DRG Category: 175
Mean LOS: 5.1 days
Description: Medical: Pulmonary Embolism With Major Complication or Comorbidity or Acute Cor Pulmonale
An embolism is any undissolved mass that travels in the circulation and occludes a blood vessel. A fat embolism, which is an unusual complication from a traumatic injury, occurs when fat droplets enter the circulation and lodge in small vessels and capillaries, particularly in the lung and brain. Two theories exist that explain the pathophysiology of fat emboli: the mechanical theory and the biochemical theory. The mechanical theory states that trauma disrupts fat cells and tears veins in the bone marrow at the site of a fracture. Fat droplets enter the circulation because of increased pressure of the interstitium at the area of injury. The biochemical theory states that a stress-related release of catecholamines after trauma mobilizes fat molecules from a tissue. These molecules group into fat droplets and eventually obstruct the circulation through an inflammatory response and the release of local toxic mediators. In addition, free fatty acids destroy pulmonary endothelium, increase capillary permeability in the lungs, and lead to pulmonary edema.

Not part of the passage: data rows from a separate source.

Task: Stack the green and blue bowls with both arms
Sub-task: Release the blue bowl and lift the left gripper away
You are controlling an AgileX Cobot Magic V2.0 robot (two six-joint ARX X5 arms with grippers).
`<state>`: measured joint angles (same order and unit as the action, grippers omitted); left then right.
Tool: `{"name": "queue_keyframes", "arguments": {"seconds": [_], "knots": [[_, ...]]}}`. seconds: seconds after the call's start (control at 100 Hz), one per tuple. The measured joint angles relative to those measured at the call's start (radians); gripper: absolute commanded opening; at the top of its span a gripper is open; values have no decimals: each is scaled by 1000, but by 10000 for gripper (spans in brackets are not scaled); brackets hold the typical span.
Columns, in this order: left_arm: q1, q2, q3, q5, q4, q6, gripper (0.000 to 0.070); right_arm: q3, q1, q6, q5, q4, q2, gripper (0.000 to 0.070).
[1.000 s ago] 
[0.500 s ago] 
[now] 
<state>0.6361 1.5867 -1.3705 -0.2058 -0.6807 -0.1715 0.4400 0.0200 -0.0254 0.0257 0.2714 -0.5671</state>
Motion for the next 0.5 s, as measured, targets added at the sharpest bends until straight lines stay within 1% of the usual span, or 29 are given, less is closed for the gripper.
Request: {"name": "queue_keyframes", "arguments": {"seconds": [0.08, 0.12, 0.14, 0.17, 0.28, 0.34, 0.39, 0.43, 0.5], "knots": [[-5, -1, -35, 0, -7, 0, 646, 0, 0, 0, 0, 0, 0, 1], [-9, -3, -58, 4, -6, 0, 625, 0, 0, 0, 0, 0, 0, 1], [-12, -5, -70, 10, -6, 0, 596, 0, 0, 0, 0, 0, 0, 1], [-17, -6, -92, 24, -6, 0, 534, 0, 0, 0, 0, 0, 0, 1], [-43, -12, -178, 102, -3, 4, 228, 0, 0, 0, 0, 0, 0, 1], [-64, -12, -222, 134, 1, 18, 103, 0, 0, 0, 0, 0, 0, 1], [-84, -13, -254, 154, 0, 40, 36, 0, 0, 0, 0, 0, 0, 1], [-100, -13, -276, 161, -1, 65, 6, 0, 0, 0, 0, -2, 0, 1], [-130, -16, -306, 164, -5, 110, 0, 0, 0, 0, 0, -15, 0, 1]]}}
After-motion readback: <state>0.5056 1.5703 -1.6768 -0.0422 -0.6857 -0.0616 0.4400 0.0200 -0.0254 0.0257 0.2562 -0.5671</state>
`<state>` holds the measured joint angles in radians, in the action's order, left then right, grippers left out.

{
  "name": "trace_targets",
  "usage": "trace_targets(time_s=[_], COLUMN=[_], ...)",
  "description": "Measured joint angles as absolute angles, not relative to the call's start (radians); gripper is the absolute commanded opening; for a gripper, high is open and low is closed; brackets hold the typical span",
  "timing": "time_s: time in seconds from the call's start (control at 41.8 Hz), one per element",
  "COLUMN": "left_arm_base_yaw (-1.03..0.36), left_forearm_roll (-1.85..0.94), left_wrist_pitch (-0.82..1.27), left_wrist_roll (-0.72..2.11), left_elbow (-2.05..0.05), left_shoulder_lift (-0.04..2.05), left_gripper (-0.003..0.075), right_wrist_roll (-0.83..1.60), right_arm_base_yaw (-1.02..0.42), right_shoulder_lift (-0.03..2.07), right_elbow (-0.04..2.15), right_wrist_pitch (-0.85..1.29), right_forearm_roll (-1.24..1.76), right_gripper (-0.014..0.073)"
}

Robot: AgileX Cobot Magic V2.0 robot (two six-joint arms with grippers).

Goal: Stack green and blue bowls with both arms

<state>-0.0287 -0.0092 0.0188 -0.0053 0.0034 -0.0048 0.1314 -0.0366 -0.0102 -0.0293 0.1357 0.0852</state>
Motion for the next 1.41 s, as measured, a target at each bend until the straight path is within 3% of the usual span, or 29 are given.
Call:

The result of either theory is the accumulation of fat droplets that are too large to pass easily through small capillaries, where they lodge and break apart into fatty acids, which are toxic to lung tissues, the capillary endothelium, and surfactant. Pulmonary hypertension, alveolar collapse, and even noncardiac pulmonary edema follow. If the patient has a patent foramen ovale (an opening in the wall between the right and left atria), the embolus may pass into the systemic circulation and affect the brain or kidneys. Mortality rates are approximately 10% to 20%. Patients with increased age, underlying medical conditions, and poor physiological reserves have poorer health outcomes than other patients.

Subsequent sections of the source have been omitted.